Data.
:::
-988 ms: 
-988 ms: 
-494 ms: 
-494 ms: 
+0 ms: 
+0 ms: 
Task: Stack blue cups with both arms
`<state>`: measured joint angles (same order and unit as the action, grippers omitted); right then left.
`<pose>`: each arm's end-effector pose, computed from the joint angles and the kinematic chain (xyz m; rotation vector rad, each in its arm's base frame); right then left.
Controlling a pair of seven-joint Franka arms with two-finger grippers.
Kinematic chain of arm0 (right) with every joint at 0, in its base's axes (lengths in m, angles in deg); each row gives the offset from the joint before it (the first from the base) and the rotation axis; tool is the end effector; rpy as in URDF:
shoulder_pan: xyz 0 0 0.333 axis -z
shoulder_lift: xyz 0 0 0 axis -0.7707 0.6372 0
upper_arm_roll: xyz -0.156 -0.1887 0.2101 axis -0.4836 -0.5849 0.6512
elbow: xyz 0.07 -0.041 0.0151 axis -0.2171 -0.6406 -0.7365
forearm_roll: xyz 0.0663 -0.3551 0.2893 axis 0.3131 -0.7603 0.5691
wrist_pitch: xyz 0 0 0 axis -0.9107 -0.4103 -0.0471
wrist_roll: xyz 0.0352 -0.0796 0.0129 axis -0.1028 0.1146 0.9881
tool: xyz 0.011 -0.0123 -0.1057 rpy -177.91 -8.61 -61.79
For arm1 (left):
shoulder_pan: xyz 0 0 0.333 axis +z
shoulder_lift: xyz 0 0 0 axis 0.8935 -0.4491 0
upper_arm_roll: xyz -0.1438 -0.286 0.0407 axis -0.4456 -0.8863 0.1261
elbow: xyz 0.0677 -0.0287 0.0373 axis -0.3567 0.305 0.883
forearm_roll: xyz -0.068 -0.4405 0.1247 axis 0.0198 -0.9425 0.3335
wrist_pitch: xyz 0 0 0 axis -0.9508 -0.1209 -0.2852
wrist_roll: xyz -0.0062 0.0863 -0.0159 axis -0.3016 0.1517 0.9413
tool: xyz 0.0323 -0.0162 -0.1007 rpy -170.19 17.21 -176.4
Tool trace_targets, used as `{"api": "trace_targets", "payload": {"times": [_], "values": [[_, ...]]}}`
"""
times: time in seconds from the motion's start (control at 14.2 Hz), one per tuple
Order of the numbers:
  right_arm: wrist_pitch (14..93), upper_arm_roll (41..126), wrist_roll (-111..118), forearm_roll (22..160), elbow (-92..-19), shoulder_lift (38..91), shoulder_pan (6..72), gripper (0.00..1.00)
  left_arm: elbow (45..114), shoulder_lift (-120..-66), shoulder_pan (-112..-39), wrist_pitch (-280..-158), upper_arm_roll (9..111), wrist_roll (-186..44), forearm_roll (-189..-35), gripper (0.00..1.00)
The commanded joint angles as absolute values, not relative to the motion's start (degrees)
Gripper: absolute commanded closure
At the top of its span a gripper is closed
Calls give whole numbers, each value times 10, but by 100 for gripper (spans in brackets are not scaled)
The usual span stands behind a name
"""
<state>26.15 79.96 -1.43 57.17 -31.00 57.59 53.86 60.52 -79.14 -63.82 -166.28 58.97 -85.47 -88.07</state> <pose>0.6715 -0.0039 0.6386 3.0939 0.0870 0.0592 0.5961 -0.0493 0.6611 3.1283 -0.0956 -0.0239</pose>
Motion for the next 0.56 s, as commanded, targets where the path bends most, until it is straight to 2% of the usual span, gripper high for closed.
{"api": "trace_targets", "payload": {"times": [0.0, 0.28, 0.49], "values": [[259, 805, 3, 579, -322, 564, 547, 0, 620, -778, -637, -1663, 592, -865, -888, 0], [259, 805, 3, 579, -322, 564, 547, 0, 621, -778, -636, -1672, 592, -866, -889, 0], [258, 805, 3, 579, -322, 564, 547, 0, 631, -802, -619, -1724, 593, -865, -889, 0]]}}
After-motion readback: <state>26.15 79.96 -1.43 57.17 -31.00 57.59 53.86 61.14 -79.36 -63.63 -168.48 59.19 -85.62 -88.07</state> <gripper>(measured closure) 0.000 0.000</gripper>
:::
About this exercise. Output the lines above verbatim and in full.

Finished task.
-988 ms: 
-988 ms: 
-494 ms: 
-494 ms: 
+0 ms: 
+0 ms: 
Task: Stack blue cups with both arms
`<state>`: measured joint angles (same order and unit as the action, grippers omitted); right then left.
`<pose>`: each arm's end-effector pose, computed from the joint angles and the kinematic chain (xyz m; rotation vector rad, each in its arm's base frame); right then left.
Controlling a pair of seven-joint Franka arms with two-finger grippers.
Kinematic chain of arm0 (right) with every joint at 0, in its base's axes (lengths in m, angles in deg); each row gives the offset from the joint before it (the first from the base) and the rotation axis; tool is the end effector; rpy as in URDF:
shoulder_pan: xyz 0 0 0.333 axis -z
shoulder_lift: xyz 0 0 0 axis -0.7707 0.6372 0
upper_arm_roll: xyz -0.156 -0.1887 0.2101 axis -0.4836 -0.5849 0.6512
elbow: xyz 0.07 -0.041 0.0151 axis -0.2171 -0.6406 -0.7365
forearm_roll: xyz 0.0663 -0.3551 0.2893 axis 0.3131 -0.7603 0.5691
wrist_pitch: xyz 0 0 0 axis -0.9107 -0.4103 -0.0471
wrist_roll: xyz 0.0352 -0.0796 0.0129 axis -0.1028 0.1146 0.9881
tool: xyz 0.011 -0.0123 -0.1057 rpy -177.91 -8.61 -61.79
For arm1 (left):
shoulder_pan: xyz 0 0 0.333 axis +z
shoulder_lift: xyz 0 0 0 axis 0.8935 -0.4491 0
upper_arm_roll: xyz -0.1438 -0.286 0.0407 axis -0.4456 -0.8863 0.1261
elbow: xyz 0.0677 -0.0287 0.0373 axis -0.3567 0.305 0.883
forearm_roll: xyz -0.068 -0.4405 0.1247 axis 0.0198 -0.9425 0.3335
wrist_pitch: xyz 0 0 0 axis -0.9508 -0.1209 -0.2852
wrist_roll: xyz -0.0062 0.0863 -0.0159 axis -0.3016 0.1517 0.9413
tool: xyz 0.0323 -0.0162 -0.1007 rpy -170.19 17.21 -176.4
Tool trace_targets, used as `{"api": "trace_targets", "payload": {"times": [_], "values": [[_, ...]]}}`
"""
times: time in seconds from the motion's start (control at 14.2 Hz), one per tuple
Order of the numbers:
  right_arm: wrist_pitch (14..93), upper_arm_roll (41..126), wrist_roll (-111..118), forearm_roll (22..160), elbow (-92..-19), shoulder_lift (38..91), shoulder_pan (6..72), gripper (0.00..1.00)
  left_arm: elbow (45..114), shoulder_lift (-120..-66), shoulder_pan (-112..-39), wrist_pitch (-280..-158), upper_arm_roll (9..111), wrist_roll (-186..44), forearm_roll (-189..-35), gripper (0.00..1.00)
The commanded joint angles as absolute values, not relative to the motion's start (degrees)
Gripper: absolute commanded closure
At the top of its span a gripper is closed
Calls give whole numbers, each value times 10, but by 100 for gripper (spans in brackets are not scaled)
The usual span stands behind a name
"""
<state>26.15 79.96 -1.43 57.17 -31.00 57.59 53.86 60.52 -79.14 -63.82 -166.28 58.97 -85.47 -88.07</state> <pose>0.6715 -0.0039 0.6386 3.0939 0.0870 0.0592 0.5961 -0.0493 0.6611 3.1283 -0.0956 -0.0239</pose>
Motion for the next 0.56 s, as commanded, targets where the path bends most, until it is straight to 2% of the usual span, gripper high for closed.
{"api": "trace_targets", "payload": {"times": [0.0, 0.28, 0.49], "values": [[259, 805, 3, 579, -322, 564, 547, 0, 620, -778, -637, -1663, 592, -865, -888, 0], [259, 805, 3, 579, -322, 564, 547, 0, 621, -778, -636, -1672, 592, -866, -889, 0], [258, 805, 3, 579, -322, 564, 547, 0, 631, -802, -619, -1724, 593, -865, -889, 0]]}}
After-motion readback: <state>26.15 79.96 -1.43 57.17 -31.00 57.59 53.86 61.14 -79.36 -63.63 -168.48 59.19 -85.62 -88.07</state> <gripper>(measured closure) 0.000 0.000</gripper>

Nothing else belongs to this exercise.